Hyderabad: The Bharatiya Janata Party (BJP)-led National Democratic Alliance (NDA) government will reintroduce the Delimitation Bill with an explicit provision guaranteeing a 50 per cent proportional increase in seats across all states, key ally and Andhra Pradesh Chief Minister N Chandrababu Naidu said, offering the first public confirmation from within the ruling coalition of its intent to revive the stalled legislative package.
In an interview to the Economic Times, Naidu, whose Telugu Desam Party (TDP) lends crucial support of 16 MPs to the NDA, also said the government would move simultaneously on women’s reservation. “The NDA government will bring the Delimitation Bill and introduce women’s reservation soon. It is the need of the hour if we want to introduce reservation of women in politics. This has my full support,” he said.
The government had convened a special session of Parliament in April and introduced the Constitution (131st Amendment Bill) 2026, which sought to raise Lok Sabha seats from 543 to 850 and tie the delimitation exercise to the 2011 Census. The bills were defeated after the government fell short of the two-thirds majority required for constitutional amendments.
The original bill drew sharp criticism from Opposition parties, which flagged the absence of an explicit guarantee that the proportional share of seats for each state would remain unchanged after the expansion.
50 per cent increase in seats for all state: Naidu
Naidu dismissed that criticism. “The intention of the government was absolutely clear from the beginning. The government stated it on the floor of the House that there will be 50 per cent increase of seats across the states and the proportion of seats will not change. There was only a matter of omission from the text of the Bill. The Opposition unnecessarily made it an issue,” he said.
Naidu expressed confidence that the revised bills would clear Parliament, pointing to shifting political equations. “The political circumstances have changed in West Bengal and Tamil Nadu. I think it will be easy to push the legislations now,” he said.
The Trinamool Congress has since seen a split, with 20 MPs breaking away. The Dravida Munnetra Kazhagam (DMK), whose central concern had been that southern states would be penalised for successfully implementing family planning measures, is expected to find its objections addressed by the explicit 50 per cent proportional increase provision now set to be written into the Bill.
Naidu also reached back to his own role in the last major delimitation freeze, drawing a parallel with the Atal Bihari Vajpayee government’s 2001 decision.

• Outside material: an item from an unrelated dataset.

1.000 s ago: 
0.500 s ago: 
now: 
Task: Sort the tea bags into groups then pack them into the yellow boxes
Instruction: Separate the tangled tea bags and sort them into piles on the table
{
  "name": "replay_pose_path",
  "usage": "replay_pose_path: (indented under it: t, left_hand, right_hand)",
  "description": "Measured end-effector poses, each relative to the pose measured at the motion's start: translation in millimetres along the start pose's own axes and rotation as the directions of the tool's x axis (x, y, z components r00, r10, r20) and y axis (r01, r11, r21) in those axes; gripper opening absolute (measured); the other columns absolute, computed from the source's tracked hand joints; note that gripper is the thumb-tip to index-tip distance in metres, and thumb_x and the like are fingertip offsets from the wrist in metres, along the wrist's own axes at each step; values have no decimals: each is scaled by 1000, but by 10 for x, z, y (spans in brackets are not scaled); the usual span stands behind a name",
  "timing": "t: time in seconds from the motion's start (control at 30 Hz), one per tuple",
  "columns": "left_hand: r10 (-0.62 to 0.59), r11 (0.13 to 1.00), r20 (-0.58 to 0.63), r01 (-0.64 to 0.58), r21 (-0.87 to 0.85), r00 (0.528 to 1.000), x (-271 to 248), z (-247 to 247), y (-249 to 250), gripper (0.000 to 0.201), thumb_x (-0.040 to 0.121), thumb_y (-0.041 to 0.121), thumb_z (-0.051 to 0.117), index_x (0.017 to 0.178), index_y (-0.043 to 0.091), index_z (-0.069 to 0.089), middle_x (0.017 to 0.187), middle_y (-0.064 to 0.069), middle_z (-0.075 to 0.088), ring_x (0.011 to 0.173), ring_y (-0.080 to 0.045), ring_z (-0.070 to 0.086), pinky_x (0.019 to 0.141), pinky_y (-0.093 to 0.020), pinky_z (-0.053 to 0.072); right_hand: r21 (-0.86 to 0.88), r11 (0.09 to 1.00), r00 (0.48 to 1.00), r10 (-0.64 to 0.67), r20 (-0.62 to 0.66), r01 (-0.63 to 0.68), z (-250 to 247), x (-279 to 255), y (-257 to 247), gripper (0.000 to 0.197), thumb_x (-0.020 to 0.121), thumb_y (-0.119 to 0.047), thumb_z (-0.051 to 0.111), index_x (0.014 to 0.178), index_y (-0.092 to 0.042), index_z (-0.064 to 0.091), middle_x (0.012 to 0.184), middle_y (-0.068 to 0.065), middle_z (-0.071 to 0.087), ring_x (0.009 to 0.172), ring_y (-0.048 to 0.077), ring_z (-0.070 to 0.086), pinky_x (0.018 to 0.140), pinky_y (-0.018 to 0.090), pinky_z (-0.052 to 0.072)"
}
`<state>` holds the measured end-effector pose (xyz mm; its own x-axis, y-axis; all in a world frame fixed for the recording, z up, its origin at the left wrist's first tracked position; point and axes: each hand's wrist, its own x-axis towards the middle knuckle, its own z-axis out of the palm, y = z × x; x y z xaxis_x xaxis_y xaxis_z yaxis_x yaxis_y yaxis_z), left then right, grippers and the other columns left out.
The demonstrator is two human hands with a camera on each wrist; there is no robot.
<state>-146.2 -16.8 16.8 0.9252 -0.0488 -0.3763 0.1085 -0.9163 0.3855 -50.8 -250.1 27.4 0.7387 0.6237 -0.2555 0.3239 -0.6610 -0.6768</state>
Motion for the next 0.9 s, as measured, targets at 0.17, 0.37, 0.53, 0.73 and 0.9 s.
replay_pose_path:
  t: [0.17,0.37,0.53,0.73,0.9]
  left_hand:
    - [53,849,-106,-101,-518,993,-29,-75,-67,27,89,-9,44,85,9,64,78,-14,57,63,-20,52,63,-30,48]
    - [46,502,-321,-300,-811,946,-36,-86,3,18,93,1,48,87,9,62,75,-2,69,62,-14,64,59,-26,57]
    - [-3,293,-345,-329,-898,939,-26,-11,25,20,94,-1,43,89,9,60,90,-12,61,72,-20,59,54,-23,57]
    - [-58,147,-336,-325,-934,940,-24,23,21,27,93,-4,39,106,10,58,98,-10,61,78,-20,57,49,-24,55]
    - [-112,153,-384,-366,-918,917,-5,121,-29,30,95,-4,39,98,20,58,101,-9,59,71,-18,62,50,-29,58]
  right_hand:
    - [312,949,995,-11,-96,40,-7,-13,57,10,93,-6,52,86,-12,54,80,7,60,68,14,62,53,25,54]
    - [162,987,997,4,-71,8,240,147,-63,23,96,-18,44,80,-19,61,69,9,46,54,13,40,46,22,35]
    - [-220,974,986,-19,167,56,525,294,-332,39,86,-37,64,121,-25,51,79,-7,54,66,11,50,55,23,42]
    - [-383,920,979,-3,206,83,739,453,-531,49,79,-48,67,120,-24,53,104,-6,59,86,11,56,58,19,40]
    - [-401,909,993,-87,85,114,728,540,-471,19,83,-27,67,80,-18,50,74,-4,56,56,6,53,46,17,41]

“I was also responsible for then Prime Minister Vajpayee freezing the number of seats in 2001. I told the Prime Minister that population is declining in South India so he should not link it to the latest Census because southern states will be punished. He accepted that the exercise should be linked to 1971 Census and froze the seats till after 2026. But now we need to address this problem again,” he told ET.